▶ TASK TO COMPLETE: Every line below should be duplicated exactly.
* * * *
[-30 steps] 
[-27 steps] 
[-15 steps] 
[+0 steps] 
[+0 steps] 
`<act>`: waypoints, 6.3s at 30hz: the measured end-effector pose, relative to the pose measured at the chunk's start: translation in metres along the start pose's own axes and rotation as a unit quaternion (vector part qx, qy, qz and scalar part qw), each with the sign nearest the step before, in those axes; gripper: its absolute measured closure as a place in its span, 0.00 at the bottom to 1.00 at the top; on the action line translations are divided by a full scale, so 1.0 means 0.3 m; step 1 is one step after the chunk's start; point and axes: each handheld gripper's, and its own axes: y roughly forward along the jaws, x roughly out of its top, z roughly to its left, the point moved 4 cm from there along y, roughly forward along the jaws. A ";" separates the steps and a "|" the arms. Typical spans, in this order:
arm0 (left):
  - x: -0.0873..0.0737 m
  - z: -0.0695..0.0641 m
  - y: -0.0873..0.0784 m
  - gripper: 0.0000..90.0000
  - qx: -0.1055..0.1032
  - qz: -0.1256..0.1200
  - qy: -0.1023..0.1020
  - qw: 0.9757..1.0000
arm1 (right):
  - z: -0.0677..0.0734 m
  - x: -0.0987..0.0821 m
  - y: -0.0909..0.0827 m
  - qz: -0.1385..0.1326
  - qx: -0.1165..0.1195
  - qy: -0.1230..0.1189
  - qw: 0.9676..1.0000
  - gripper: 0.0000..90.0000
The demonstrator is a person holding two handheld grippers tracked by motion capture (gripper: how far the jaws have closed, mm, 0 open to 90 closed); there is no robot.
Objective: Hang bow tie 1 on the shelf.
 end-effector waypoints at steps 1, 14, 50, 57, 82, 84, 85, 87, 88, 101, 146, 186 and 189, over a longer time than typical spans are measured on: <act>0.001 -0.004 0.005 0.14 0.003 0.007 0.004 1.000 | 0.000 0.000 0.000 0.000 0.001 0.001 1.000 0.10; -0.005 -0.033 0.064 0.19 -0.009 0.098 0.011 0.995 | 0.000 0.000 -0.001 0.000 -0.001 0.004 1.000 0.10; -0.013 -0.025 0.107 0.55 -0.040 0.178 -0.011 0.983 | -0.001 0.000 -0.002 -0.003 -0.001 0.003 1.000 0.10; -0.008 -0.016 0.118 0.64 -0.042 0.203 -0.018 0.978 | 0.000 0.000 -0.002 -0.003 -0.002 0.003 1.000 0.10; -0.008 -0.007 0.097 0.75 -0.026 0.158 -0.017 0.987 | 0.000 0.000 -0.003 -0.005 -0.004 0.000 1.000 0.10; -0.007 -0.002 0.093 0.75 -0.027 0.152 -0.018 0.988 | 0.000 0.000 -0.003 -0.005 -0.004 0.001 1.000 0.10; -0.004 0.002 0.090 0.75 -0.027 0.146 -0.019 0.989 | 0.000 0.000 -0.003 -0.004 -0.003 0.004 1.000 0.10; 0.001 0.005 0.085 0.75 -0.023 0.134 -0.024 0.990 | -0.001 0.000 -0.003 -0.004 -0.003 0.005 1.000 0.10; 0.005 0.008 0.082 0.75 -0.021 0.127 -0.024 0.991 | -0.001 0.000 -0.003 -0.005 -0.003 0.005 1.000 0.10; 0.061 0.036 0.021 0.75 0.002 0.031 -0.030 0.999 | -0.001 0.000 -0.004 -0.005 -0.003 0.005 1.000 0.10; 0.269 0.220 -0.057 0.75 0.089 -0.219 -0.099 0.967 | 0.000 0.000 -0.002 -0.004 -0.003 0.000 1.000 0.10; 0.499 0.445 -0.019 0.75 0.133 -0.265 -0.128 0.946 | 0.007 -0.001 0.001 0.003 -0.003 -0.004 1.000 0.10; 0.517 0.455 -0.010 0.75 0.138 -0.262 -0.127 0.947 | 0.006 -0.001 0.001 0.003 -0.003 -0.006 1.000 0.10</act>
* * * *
▶ EXERCISE ANSWER:
[-30 steps] 
[-27 steps] 
[-15 steps] 
[+0 steps] 
[+0 steps] 
`<act>`: waypoints, 6.3s at 30hz: the measured end-effector pose, relative to the pose measured at the chunk's start: translation in metres along the start pose's own axes and rotation as a unit quaternion (vector part qx, qy, qz and scalar part qw), each with the sign nearest the step before, in those axes; gripper: its absolute measured closure as a place in its span, 0.00 at the bottom to 1.00 at the top; on the action line translations are divided by a full scale, so 1.0 means 0.3 m; step 1 is one step after the chunk's start; point and axes: each handheld gripper's, and its own axes: y roughly forward along the jaws, x roughly out of its top, z roughly to its left, the point moved 4 cm from there along y, roughly forward along the jaws. A ";" separates the steps and a "|" the arms. Typical spans, in this order:
arm0 (left):
  - x: -0.0873..0.0737 m
  - z: -0.0695..0.0641 m
  - y: -0.0873..0.0784 m
  - gripper: 0.0000..90.0000
  - qx: -0.1055..0.1032
  - qz: -0.1256..0.1200
  - qy: -0.1023..0.1020
  - qw: 0.9757..1.0000
arm1 (right):
  - z: -0.0677..0.0734 m
  - x: -0.0987..0.0821 m
  - y: -0.0909..0.0827 m
  - qz: -0.1385..0.1326
  - qx: -0.1165..0.1195
  - qy: -0.1230..0.1189
  - qw: 0.9676..1.0000
  - gripper: 0.0000..90.0000
The demonstrator is a person holding two handheld grippers tracked by motion capture (gripper: how far the jaws have closed, mm, 0 open to 90 closed); there is no robot.
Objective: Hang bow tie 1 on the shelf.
 end-effector waypoints at steps 1, 14, 50, 57, 82, 84, 85, 87, 88, 101, 146, 186 and 189, over a longer time than typical spans are measured on: <act>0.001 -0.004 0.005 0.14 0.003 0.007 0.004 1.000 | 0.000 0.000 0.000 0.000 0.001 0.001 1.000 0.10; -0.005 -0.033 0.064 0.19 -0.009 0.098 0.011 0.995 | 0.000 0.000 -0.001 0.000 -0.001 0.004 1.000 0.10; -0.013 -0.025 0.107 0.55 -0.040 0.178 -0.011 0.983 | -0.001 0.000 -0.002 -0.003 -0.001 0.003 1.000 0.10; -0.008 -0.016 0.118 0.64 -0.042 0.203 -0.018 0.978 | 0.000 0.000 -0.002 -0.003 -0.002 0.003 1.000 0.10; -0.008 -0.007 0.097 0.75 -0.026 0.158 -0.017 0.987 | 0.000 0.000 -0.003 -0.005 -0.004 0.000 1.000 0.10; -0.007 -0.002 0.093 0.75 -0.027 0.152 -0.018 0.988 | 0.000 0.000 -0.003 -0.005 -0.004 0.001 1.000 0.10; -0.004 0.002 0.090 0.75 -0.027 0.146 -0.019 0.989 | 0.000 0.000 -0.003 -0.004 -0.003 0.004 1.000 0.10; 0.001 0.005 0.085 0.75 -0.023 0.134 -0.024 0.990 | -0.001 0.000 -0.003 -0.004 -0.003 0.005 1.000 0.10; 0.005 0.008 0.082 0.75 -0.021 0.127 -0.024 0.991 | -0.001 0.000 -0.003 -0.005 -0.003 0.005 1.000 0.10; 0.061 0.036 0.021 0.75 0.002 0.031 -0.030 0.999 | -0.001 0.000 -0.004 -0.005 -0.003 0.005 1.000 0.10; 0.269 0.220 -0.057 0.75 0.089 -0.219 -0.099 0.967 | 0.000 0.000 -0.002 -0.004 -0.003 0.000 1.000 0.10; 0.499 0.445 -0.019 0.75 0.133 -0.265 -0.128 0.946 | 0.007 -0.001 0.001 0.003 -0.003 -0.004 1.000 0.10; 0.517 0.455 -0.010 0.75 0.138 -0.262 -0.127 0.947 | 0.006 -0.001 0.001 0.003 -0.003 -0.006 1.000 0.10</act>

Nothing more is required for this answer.